Saturday, January 18, 2014

Raymond Firth on Objectivity

I would like to share here some of the final words of the anthropological classic "We, the Tikopia" by Raymond Firth, because, more than 75 years after its first publication, they still point to a concern any anthropologist shares in some way.

"Social anthropology should be concerned with how human beings behave in social groups, not with trying to make them behave in any particular way by assisting an administrative policy or a proselytizing campaign to achieve its aims more easily. The scientist gives generalizations regarding the nature of the working of institutions; it is not his duty to affix ethical values to them, nor by conniving at such an ethical evaluation to pave the way for their modification. Missionary, government officer and mine manager are free to use anthropological methods and results in their own interests, but they have no right to demand as a service that anthropology should become their handmaid. Nor can the standards which they invoke - "civilization", "humanity",  "justice", "the sanctity of human life", "Christianity", "freedom of the individual", "law and order" - be regarded as binding; the claim of absolute validity that is usually made for them too often springs from ignorance, from an emotional philanthropy, from the lack of any clear analysis of the implications of the course of action proposed, and from confusion with the universal of what is in reality a set of moral ideas produced by particular economic and social circumstances.

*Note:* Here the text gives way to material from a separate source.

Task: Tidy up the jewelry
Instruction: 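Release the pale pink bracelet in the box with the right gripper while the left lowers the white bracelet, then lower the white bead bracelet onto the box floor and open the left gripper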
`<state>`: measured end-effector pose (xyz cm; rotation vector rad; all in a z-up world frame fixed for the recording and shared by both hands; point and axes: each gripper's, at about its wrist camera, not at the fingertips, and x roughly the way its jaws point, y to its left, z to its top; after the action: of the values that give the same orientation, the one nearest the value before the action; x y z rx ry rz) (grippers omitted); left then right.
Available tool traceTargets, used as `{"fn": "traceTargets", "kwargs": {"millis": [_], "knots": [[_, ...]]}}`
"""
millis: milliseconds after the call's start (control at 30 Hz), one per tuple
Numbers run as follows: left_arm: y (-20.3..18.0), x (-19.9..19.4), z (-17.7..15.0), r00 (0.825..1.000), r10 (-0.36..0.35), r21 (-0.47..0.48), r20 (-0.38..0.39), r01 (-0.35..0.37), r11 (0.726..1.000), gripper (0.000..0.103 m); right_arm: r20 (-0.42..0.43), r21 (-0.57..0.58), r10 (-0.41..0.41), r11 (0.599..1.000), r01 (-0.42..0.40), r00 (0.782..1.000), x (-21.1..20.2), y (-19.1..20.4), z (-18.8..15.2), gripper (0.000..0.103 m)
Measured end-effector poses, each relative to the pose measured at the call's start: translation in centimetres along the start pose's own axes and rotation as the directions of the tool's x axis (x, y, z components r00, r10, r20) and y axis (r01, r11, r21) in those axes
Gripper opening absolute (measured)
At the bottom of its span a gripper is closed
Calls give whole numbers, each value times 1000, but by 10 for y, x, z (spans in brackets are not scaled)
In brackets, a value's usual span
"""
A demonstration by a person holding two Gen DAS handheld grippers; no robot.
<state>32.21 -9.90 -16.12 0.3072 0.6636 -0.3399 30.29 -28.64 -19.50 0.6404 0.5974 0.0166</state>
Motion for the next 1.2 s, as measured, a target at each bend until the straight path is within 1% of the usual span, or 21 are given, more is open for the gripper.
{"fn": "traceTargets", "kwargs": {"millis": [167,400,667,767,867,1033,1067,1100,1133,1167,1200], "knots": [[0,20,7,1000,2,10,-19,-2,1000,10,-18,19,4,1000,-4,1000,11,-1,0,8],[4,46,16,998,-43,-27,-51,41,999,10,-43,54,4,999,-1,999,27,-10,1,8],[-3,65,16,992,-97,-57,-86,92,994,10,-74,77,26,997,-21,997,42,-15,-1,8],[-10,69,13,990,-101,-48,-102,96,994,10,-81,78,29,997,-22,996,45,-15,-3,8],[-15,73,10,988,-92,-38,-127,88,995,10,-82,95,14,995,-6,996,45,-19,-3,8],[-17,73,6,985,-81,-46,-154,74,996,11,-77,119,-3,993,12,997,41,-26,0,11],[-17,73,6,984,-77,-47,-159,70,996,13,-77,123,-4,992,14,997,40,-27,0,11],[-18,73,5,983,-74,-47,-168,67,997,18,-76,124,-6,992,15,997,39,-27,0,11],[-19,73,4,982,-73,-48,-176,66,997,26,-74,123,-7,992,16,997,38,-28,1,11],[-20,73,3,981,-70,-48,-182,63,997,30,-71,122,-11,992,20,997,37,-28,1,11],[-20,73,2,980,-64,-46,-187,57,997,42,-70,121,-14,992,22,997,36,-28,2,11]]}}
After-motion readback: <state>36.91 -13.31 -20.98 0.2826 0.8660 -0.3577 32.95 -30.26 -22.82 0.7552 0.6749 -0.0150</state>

This is not to say that the scientist himself may not have his own personal predilections, based on his upbringing and social environment, his temperamental disposition, his aesthetic values. He may regard the culture of a primitive, half-naked set of people on an island of the Solomons as a pleasant way of life, giving expression to the individuality of its members in ways alien to western civilization; he may regard it as something he would like to see endure, and he may strive to preserve it in the face of ignorance and prejudice, pointing out the probable results of interference with ancient customs. This he does as a man; his attitude is part of his personal equation to life, but it is not implicit in his scientific study. The greatest need of the social sciences to-day is for a more refined methodology, as objective and dispassionate as possible, in which, while the assumptions due to the conditioning and the personal interest of the investigator must influence his findings, that bias shall be consciously faced, the possibility of other initial assumptions be realized and allowance be made for the implications of each in the course of the analysis."

What a way to end an ethnography, long before the "reflexive turn" in the social sciences took place.

And then the question: I add to the row of "missionary, government officer and mine manager" the music festival director, the orchestra manager, the conservatoire principal, the professional musician and the music teacher; and I add to "civilization", "humanity", "justice" et cetera "art", "the aesthetic", and "beauty" - and then I wonder what my position as a so-called "applied" researcher within a conservatoire might be, regarding all Firth said above.

Raymond Firth. We, the Tikopia. Kinship in Primitive Polynesia. Boston, Beacon Press: 1963 [1936].

Saturday, January 11, 2014

Why Music Gives Us Pleasure, According To The Reverend Gilbert White

The Reverend Gilbert White (about whom I wrote before) explains in Letter XLVI to the honourable Daines Barrington (not dated, but written somewhere at the end of the 18th century) quite precisely why "the shrilling of the field-cricket, though sharp and stridulous, yet marvelously delights some hearers". I think his argument is extendable to music, so read along with me:

"Sounds do not always give us pleasure according to their melody and sweetness; nor do harsh sounds always displease. We are more apt to be captivated or disgusted with the associations which they promote, than with the notes themselves."

Short, precise, and true. Who needs a musicologist when a Reverend is available?